McHardy feeds the good dog.
“Everything’s been a bit of a disappointment”
After Alma’s diagnosis, the couple pursued every treatment they could. They tried red light therapy, physiotherapy, nutritional programs, acupuncture, mould testing and sauna therapy.
“Everything’s been a bit of a disappointment,” he said. “Because she’s not bad enough, and yet she’s worse.”
Medications were a process of trial and error. One caused the sensation of ants crawling up Alma’s legs. Others didn’t work — or worked for a while, then stopped.
Eventually, McHardy realized they couldn’t do it alone.
“I thought I didn’t need help”
Like many caregivers, McHardy resisted support at first.
“I’ve got some male tendencies,” he said with a smile. “The ‘I’ll take care of it’ thing.”
Ten years ago, he didn’t think he needed the CFCSS. Five years ago, he reconsidered. A year ago, he made the call.
“After the first meeting, I signed up,” he said.
Now he’s one of the society’s strongest advocates.
“They’re doing extraordinary work but they’re underfunded,” McHardy said, stressing the importance of fundraising.
The emotional and practical support he receives helps him focus on what matters most: keeping Alma safe, cared for and at home as long as possible.
What happens if I die?
As Alma’s dementia progresses, tough decisions follow.
“The last six months have seen a more rapid decline,” he said, “forcing me to re-evaluate how to best take care of her and what the near future really holds.”

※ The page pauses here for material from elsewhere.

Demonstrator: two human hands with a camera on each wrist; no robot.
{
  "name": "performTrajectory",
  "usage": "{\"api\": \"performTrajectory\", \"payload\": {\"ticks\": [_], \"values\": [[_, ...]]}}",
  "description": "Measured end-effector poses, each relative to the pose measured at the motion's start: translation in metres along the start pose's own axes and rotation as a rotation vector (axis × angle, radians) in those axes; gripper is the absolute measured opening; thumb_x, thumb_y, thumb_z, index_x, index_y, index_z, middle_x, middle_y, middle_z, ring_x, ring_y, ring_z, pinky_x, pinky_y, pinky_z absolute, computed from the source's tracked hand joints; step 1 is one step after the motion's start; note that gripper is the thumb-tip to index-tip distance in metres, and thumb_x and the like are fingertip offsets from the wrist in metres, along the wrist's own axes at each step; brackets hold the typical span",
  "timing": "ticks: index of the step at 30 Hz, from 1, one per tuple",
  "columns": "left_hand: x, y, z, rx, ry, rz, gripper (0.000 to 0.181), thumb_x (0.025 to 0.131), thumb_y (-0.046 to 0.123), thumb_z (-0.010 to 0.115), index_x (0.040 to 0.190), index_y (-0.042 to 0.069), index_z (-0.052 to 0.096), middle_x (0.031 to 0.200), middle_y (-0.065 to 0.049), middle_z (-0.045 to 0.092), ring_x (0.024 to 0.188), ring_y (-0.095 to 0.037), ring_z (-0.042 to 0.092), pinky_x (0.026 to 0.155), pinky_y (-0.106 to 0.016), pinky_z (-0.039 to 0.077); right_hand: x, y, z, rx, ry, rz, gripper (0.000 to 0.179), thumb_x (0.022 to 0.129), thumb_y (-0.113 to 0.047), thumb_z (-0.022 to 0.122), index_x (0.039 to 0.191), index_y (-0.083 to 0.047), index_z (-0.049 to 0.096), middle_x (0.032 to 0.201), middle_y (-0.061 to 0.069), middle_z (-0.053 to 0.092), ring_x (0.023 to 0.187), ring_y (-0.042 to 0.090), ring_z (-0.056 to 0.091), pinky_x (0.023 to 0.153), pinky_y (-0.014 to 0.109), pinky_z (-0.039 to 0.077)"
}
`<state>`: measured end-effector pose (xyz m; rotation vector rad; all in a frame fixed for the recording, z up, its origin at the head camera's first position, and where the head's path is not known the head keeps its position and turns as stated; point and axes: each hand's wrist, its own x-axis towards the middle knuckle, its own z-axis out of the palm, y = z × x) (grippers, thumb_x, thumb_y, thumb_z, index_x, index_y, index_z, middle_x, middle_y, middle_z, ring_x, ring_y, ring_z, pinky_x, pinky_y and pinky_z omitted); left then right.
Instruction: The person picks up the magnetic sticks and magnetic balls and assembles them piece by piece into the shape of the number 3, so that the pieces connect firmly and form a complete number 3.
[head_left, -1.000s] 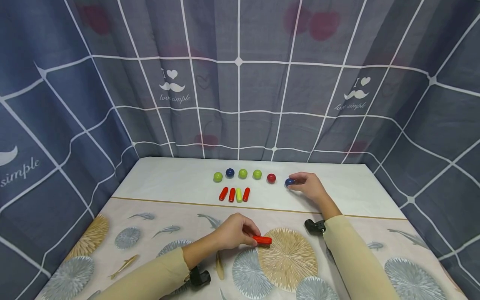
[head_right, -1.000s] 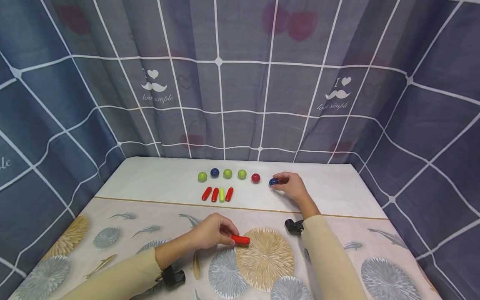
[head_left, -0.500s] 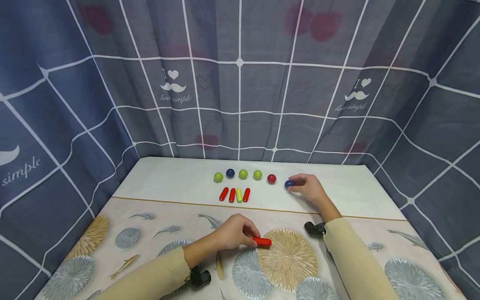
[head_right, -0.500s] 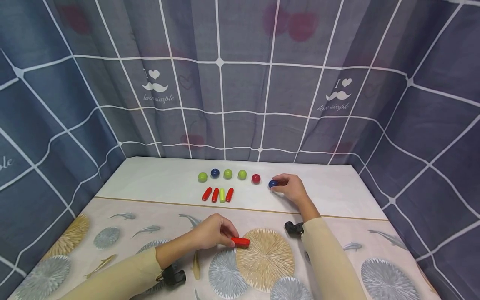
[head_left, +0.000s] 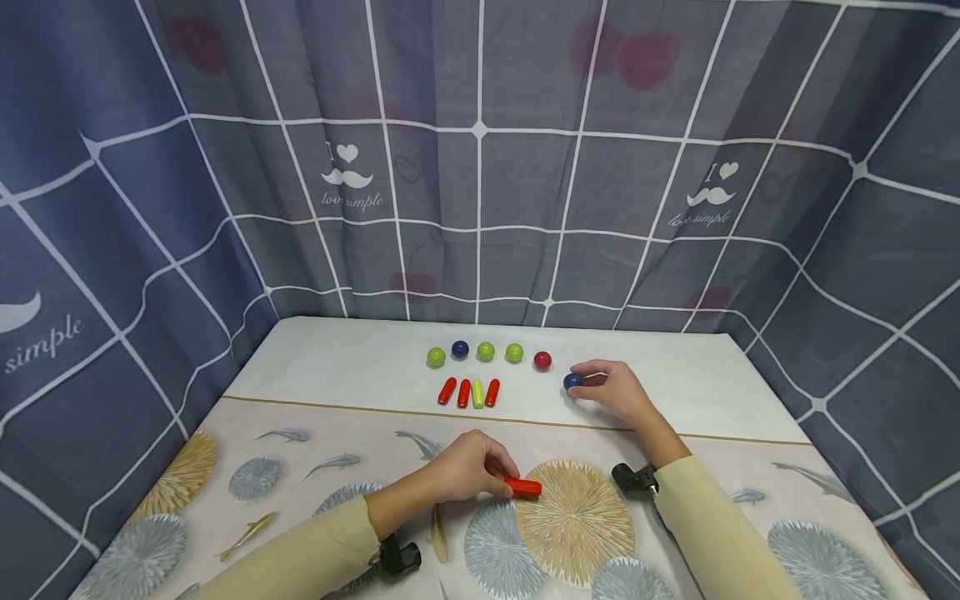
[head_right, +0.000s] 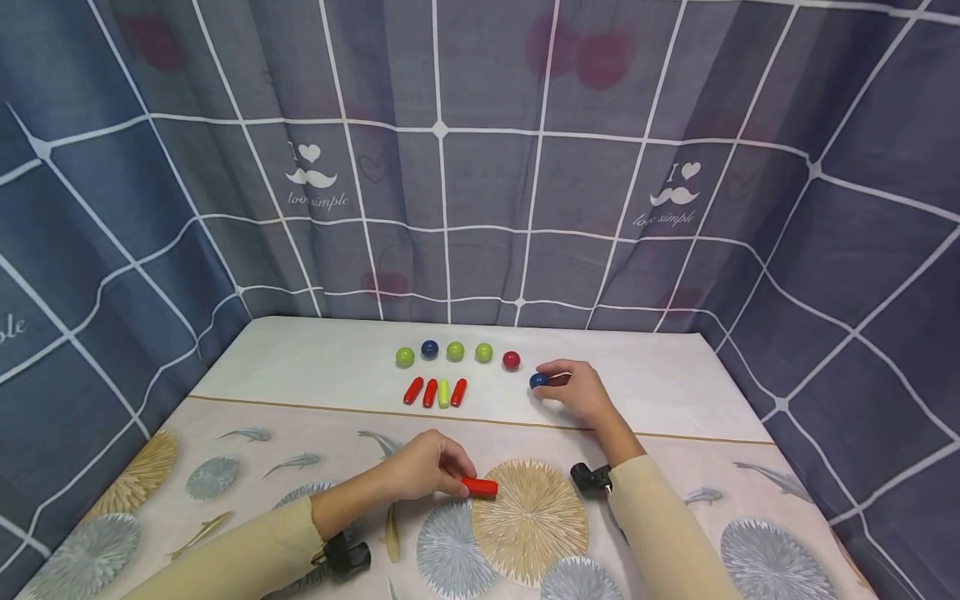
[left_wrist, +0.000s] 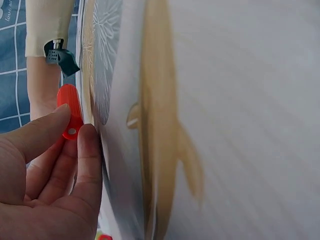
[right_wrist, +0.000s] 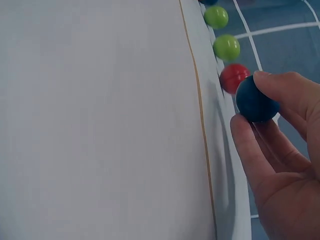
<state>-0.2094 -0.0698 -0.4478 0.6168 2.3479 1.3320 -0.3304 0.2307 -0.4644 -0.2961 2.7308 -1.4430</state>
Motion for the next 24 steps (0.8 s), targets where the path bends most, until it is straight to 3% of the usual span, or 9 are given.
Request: {"api": "performTrajectory", "payload": {"ticks": [9, 17, 24], "values": [[0.001, -0.001, 0.001, 0.011, 0.004, -0.002, 0.015, 0.076, -0.003, 0.086, 0.086, 0.005, 0.08, 0.077, -0.004, 0.075, 0.069, -0.013, 0.061, 0.062, -0.019, 0.049, -0.02, -0.009, 0.008, 0.019, -0.065, -0.013, 0.042, 0.083, -0.018, 0.086, 0.122, -0.007, 0.074, 0.115, 0.014, 0.076, 0.107, 0.027, 0.073, 0.085, 0.031, 0.058], [0.001, -0.001, 0.0, 0.013, -0.001, -0.01, 0.015, 0.076, -0.001, 0.087, 0.087, 0.007, 0.081, 0.076, 0.0, 0.075, 0.069, -0.01, 0.062, 0.064, -0.02, 0.051, -0.046, -0.009, 0.014, 0.077, -0.129, -0.064, 0.041, 0.083, -0.016, 0.085, 0.12, -0.002, 0.073, 0.108, 0.016, 0.077, 0.101, 0.023, 0.073, 0.077, 0.024, 0.057], [0.002, -0.002, 0.0, 0.018, 0.007, -0.027, 0.016, 0.076, -0.001, 0.087, 0.087, 0.009, 0.082, 0.075, 0.002, 0.074, 0.07, -0.011, 0.061, 0.064, -0.021, 0.051, -0.067, -0.012, 0.018, 0.102, -0.19, -0.065, 0.042, 0.083, -0.019, 0.087, 0.119, -0.002, 0.073, 0.107, 0.014, 0.076, 0.095, 0.016, 0.071, 0.079, 0.022, 0.058]]}}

To show up fully for Alma, McHardy has to care for himself, too. That means a minimum of 10,000 steps a day, garage workouts, music when the mood dips and embracing his emotions.
“Key for me is to be proactive in addressing a number of what if’s, such as: What if I pass away first? What will my life look like if she is in long term care or what will my life be like without her?”
Two marriages, one vow
McHardy continues to walk two paths, honouring the joyful life they built together while navigating the difficult road of caregiving with grace and determination. Their first marriage may be behind them, but their second is no less real.
“I acknowledge my grief and that I am slowly losing the love of my life,” he said. “The reality that I have two Almas and the need for me to be full time on her journey has proven to work for us.”
Their second marriage is sustained not just by love, but by community, and by the practical, emotional support offered by the Cowichan Family Caregivers Support Society.
“I’m married to a different person now,” McHardy said. “But I’m still her husband.”
And just as he honours both versions of Alma, McHardy honours both marriages, keeping his vow with every step.